На заключительном заседании встречи министра не было. Он беседовал в кулуарах со своими коллегами и появился лишь в самом конце. Так что согласие на принятие документа по чрезвычайным ситуациям пришлось давать мне. Мне же пришлось отвечать на выступления скандинавских министров и Поддержавших их представителей других западноевропейских стран по поводу признания независимости прибалтийских государств, которые, как и в Париже, на заседание допущены не были и находились на трибуне для зрителей и печати. Одни в нашей делегации сочли, что ответ был слишком мягкий, другие — что слишком жесткий. Я же сказал, что это наш внутренний вопрос, который будет решаться в соответствии с конституционными порядками СССР.
После конференции, наконец, осуществился давнишний план о выступлении Г.-Д. Геншера и министра иностранных дел СССР перед одним из наших гарнизонов. Правда, он сильно трансформировался. Сначала выступление намечалось провести в нашей бригаде в Берлине-Карлхорсте. Там было подходящее для этого случая здание нашего клуба. Затем был поставлен с немецкой стороны вопрос об участии солдат бундесвера. После нашего согласия было выдвинуто предложение перенести все мероприятие в Потсдам, провести его как совместное в немецком помещении и под эгидой премьер-министра земли Бранденбург Штольпе.

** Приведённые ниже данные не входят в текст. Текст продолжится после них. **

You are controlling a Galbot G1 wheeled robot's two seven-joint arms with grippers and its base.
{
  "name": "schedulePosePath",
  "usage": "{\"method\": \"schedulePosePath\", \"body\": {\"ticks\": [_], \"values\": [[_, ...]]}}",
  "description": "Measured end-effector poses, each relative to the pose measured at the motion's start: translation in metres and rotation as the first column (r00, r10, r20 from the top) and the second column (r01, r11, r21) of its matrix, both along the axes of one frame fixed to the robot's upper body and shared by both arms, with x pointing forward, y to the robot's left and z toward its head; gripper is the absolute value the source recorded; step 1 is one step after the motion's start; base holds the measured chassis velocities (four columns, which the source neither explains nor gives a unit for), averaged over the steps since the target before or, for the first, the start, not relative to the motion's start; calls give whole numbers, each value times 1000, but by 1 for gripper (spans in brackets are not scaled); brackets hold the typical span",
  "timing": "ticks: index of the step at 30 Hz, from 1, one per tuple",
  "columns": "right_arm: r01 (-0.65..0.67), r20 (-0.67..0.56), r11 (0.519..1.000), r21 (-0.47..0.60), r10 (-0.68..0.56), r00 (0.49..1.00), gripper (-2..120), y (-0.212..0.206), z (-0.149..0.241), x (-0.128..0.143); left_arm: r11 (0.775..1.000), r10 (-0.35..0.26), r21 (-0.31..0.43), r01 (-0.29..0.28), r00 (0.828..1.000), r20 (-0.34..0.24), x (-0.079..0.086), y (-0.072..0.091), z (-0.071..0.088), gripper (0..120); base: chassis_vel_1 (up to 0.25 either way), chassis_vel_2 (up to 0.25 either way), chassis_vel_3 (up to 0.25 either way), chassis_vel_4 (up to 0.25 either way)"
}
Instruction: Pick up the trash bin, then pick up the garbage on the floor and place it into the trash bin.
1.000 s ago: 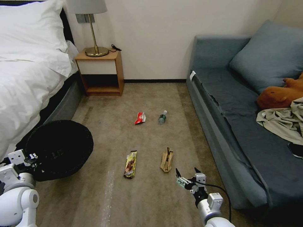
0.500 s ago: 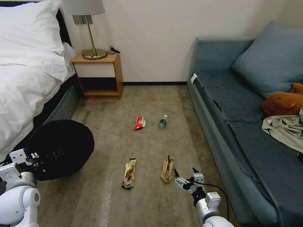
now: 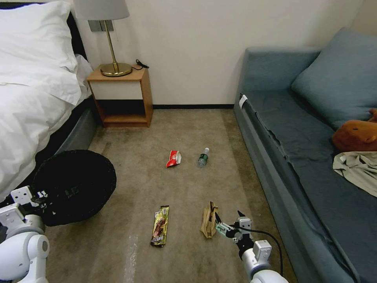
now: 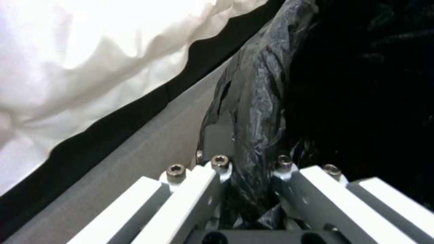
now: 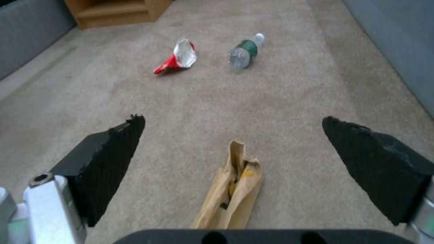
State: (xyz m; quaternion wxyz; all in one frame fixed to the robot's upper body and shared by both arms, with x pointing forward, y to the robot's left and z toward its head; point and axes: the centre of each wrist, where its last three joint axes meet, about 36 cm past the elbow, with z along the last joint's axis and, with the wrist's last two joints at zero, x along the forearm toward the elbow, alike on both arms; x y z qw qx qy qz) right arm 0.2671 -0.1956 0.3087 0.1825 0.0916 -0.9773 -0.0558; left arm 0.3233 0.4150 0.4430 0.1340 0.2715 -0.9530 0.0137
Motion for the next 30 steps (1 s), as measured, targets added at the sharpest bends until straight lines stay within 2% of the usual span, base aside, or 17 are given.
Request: {"method": "schedulePosePath", "body": {"ticks": [12,21,24,26,30], "values": [[-24,-20,1000,-15,23,1000,100,6,-9,3,1000,1,3,-1,1000,-2,-2,4,-2,2,-66,70,71,-64],[-46,-45,999,-6,46,998,100,10,-14,7,1000,-3,0,3,1000,2,4,3,-2,2,-74,76,74,-79],[-52,-57,999,-10,51,997,100,9,-15,9,1000,-10,-1,10,1000,3,7,2,-2,2,-21,16,8,-13],[-65,-84,997,-32,62,995,100,4,-15,11,999,-35,-2,35,999,10,18,-4,0,2,0,0,0,0],[-79,-109,995,-56,73,991,100,-4,-11,13,998,-61,1,61,998,11,27,-8,0,2,0,0,0,0]]}}
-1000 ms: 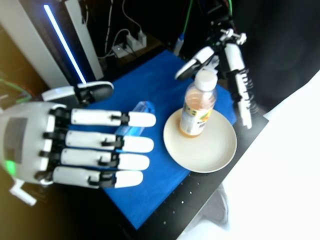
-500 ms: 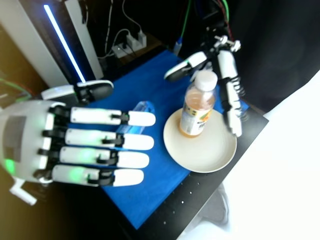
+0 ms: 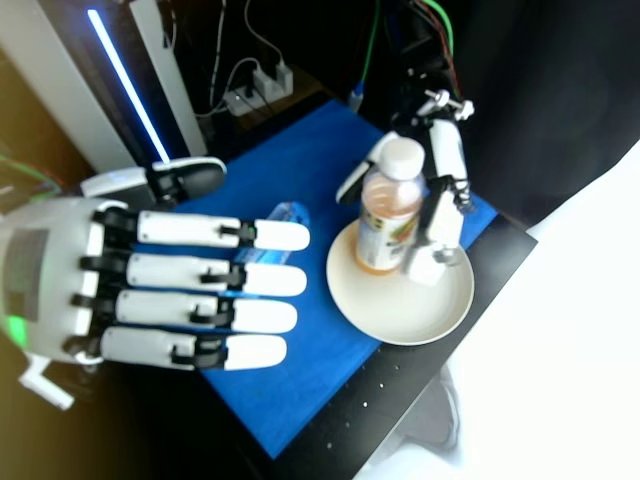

Памятуя о высказывании Г. Гейне, что в Германии ничто не делается просто так и все детали имеют свой смысл, я мог бы предложить версию для объяснения каждого поворота в немецкой позиции. Но я также хорошо знал, что все эти версии по долгу службы будут отрицаться нашими немецкими коллегами. Да и какой смысл был копаться в этих деталях, учитывая «новый характер» наших отношений.
Мероприятие прошло, в общем, успешно. Речи министров были искренни и неординарны. Все это происходило накануне 50-летия нападения Германии на Советский Союз. Встреча в смешанном составе наших и немецких военных под одной крышей, призывы A. А. Бессмертных и Г.-Д. Геншера к новым советско-германским отношениям звучали в этой обстановке, и весомо и символично.
По-новому была отмечена эта дата и в день самого юбилея. В Москве посол ФРГ К. Блех возложил венок к могиле Неизвестного солдата, а наш шеф государственного протокола В. И. Чернышев впервые возложил с посольством ФРГ цветы на кладбище немецких военнопленных под Москвой. Наш посол в Германии B. П. Терехов вместе с президентом Вайцзеккером возложил венки на военном кладбище в Потсдаме. В эти дни в Москве и Потсдаме состоялись «Концерты памяти», патронат над которыми взяли М. С. Горбачев и Р. фон Вайцзеккер.
Мы все же начинали шаг за шагом движение к примирению наших народов даже в тех областях, которые раньше были эмоциональными табу, особенно для советских людей. Демократизация и гласность помогали преодолению прошлого и облегчали движение вперед. Вещи, которые давно стали сами собой разумеющимися в германо-французских, германо-американских и германо-английских отношениях, стали возможными и у нас.
1 июля в Праге состоялась последняя встреча ПКК Варшавского договора. Президент СССР на эту встречу не поехал. Нас представляли тогдашний вице-президент Г. И. Янаев и А. А. Бессмертных. Рассказывать об этой встрече, пожалуй, особенно нечего. Ее итоговые документы были, как заведено, подготовлены и согласованы. Произносимые же речи заранее были осуждены на то, чтобы не привлекать особого, интереса. Варшавский договор умирал, не оставив себе наследника. Было ясно, что разговор в таком составе, как в этот последний раз в Праге, вряд ли сможет быть продолжен. Договоренности о каком-то консультативном механизме восточноевропейских стран не предусматривалось. Не все ли равно в этих условиях, кто и что скажет на похоронах?
Тусклое впечатление производила и заключительная пресс-конференция глав делегаций. Выступления были, скорее, провинциального толка. Всех озадачил, однако, президент Л. Валенса. Внезапно он заявил, что вот, мол, все радостно распускают существовавшие в Восточной Европе коллективные структуры сотрудничества. Но при этом не знают, что из этого получится, каковы будут последствия для стран-участниц и для Европы.
Зал встрепенулся, так как забота по поводу возможной дестабилизации обстановки в Восточной Европе была на уме у многих. Но говорить о ней никто не решался. Повод был неподходящий. В Праге праздновали освобождение от Варшавского договора как символа зависимости его малых членов от Советского Союза. Душок этого пропитывал все проходившие там мероприятия. Нам оставалось делать вид, что мы его не чувствуем или Сами чрезвычайно рады, что в союзе с нами больше никто состоять не будет.